In your reply, reproduce the lines from the first one below to the line containing "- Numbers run", inclusive, exactly as they stand.

(Recorded data)
%%

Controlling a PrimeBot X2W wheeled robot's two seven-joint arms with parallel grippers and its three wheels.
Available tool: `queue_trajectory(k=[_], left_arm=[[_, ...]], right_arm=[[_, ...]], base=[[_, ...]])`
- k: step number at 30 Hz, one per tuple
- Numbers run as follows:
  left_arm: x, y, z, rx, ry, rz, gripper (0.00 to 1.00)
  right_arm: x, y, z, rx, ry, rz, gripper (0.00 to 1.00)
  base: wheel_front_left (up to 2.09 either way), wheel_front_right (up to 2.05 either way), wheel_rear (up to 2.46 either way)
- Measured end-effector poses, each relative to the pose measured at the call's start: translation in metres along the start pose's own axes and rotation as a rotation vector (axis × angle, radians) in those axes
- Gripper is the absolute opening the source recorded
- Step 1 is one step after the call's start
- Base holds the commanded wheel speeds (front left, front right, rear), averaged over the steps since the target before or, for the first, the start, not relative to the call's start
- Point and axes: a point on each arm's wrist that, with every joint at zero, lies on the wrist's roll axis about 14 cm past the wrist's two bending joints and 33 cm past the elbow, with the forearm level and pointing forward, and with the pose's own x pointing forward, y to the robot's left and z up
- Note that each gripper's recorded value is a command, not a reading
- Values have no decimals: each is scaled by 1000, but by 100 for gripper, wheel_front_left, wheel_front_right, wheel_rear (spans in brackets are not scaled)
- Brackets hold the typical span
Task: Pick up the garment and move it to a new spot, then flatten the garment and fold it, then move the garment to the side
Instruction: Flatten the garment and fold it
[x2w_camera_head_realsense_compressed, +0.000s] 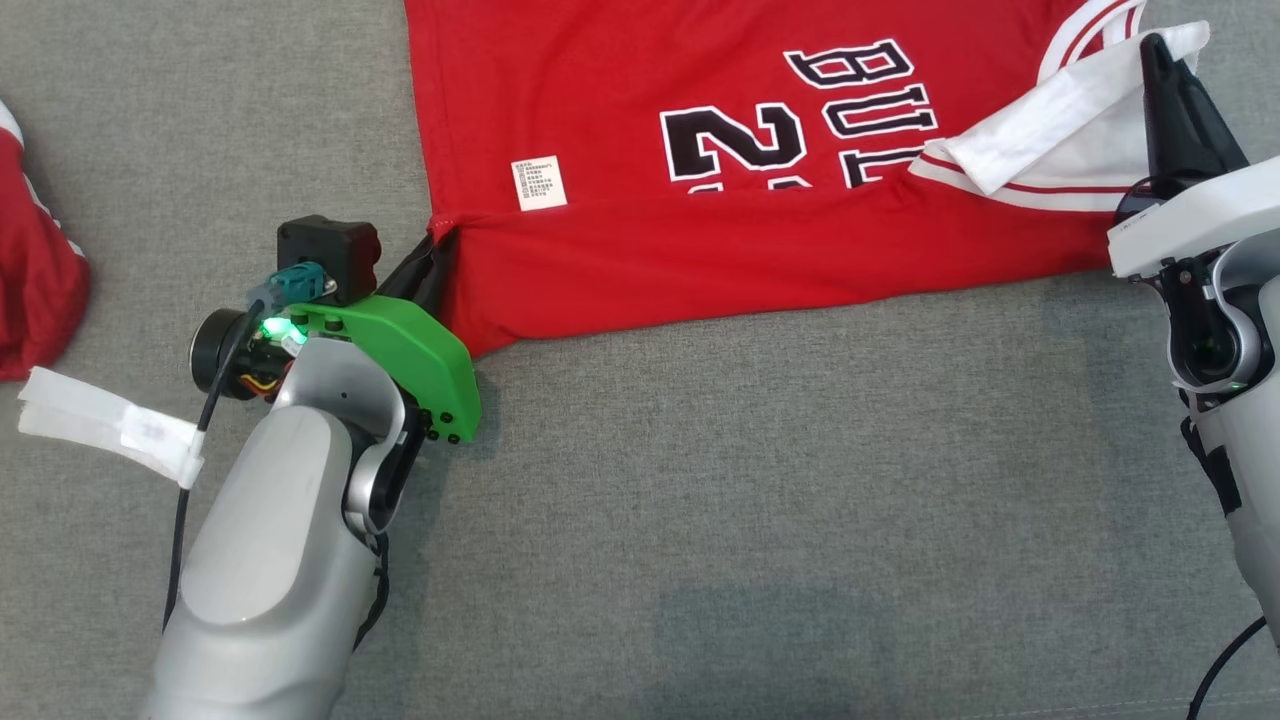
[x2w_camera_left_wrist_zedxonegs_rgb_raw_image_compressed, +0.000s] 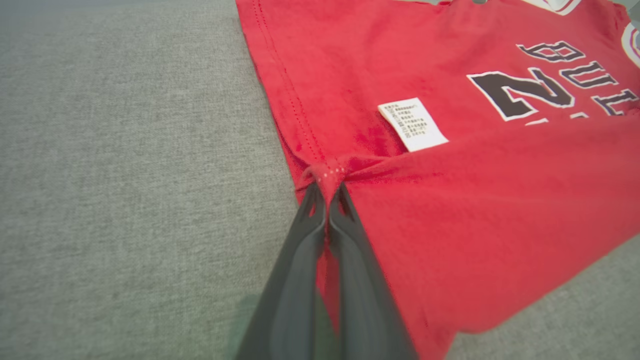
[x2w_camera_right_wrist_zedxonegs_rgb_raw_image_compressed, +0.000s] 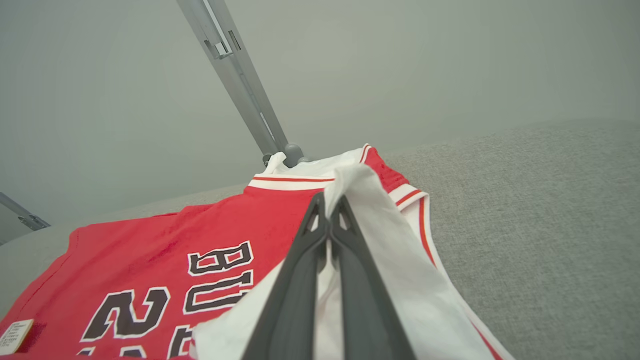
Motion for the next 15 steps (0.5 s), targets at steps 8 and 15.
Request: queue_trajectory(k=[8,15], left_arm=[[-9,4,-4,-23,-12,19,100],[-40,-8,-14,-90,-20,11,100]], right_arm=[[-10,-7,11,-73,-23,3,100],[-59,-36,8,-254,97,-32,100]], base=[[0,0,0],[0,0,0]])
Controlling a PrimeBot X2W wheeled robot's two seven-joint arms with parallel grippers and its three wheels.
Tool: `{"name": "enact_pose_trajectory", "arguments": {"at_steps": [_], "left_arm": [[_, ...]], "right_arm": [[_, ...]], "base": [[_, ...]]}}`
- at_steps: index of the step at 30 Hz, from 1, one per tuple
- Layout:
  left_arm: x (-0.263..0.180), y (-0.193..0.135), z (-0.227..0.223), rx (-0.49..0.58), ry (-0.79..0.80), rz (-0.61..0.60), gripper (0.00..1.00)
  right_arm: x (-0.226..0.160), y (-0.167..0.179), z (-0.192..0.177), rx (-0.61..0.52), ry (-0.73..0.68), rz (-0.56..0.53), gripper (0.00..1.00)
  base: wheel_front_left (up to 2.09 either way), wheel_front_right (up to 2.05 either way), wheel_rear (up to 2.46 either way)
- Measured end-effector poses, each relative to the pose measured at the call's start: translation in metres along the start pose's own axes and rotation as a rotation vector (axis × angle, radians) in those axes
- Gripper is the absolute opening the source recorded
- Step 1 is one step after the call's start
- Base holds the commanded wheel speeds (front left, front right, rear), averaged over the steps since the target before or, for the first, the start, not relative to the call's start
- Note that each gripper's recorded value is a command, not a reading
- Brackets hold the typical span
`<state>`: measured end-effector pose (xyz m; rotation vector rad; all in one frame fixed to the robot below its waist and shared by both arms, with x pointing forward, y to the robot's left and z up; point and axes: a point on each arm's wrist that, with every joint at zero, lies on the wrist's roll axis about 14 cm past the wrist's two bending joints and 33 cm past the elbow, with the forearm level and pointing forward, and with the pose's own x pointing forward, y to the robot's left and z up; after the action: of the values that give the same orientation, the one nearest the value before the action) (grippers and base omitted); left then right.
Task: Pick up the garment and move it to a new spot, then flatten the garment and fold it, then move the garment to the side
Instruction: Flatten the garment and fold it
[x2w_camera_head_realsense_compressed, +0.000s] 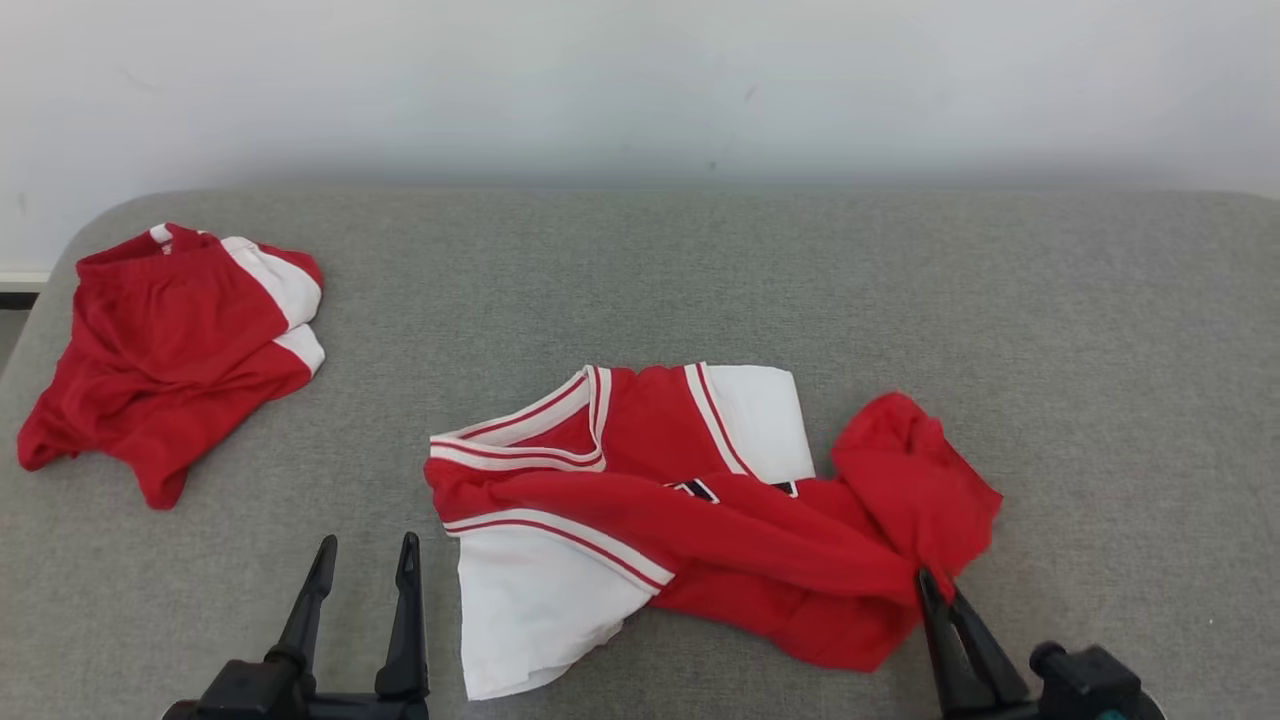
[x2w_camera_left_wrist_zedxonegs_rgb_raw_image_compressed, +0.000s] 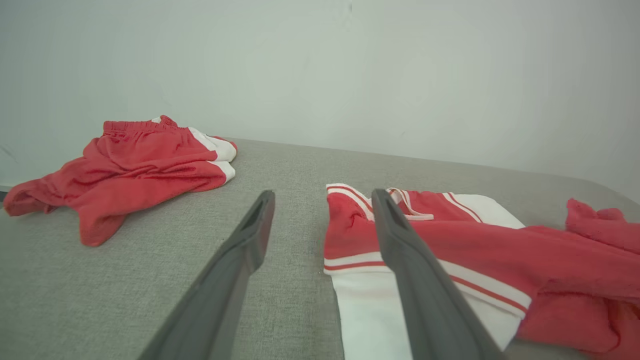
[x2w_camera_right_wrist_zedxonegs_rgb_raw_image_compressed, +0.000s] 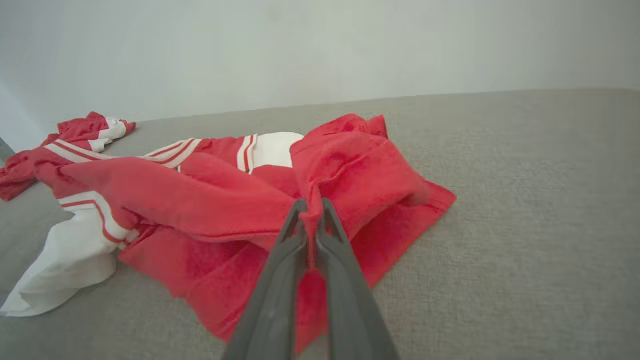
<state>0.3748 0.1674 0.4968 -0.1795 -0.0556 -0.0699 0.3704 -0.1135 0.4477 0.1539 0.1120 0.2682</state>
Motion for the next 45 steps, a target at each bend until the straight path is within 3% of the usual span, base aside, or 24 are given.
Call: {"name": "enact_pose_trajectory", "arguments": {"at_steps": [4, 22, 36, 45], "left_arm": [[0.003, -0.003, -0.004, 0.005, 0.010, -0.014, 1.00], [-0.008, 0.002, 0.013, 0.038, -0.035, -0.007, 1.00], [-0.020, 0.010, 0.019, 0.056, -0.049, 0.014, 1.00], [-0.022, 0.010, 0.018, 0.060, -0.048, 0.013, 1.00]], "right_arm": [[-0.011, -0.006, -0.002, 0.021, -0.002, -0.037, 1.00], [-0.034, -0.031, 0.060, -0.041, -0.191, -0.112, 1.00], [-0.064, -0.045, 0.061, -0.030, -0.207, -0.181, 1.00], [-0.043, -0.048, 0.054, -0.039, -0.140, -0.145, 1.00]], "base": [[0.00, 0.00, 0.00], [0.00, 0.00, 0.00], [0.00, 0.00, 0.00], [0.00, 0.00, 0.00]]}}
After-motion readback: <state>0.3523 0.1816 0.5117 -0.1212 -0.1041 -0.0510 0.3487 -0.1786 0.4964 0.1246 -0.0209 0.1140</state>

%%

(Solution)
Controlling a PrimeBot X2W wheeled robot's two seven-joint arms with parallel grippers and its three wheels.
Available tool: `queue_trajectory(k=[_], left_arm=[[_, ...]], right_arm=[[_, ...]], base=[[_, ...]])`
- k: step number at 30 Hz, one per tuple
- Numbers run as follows:

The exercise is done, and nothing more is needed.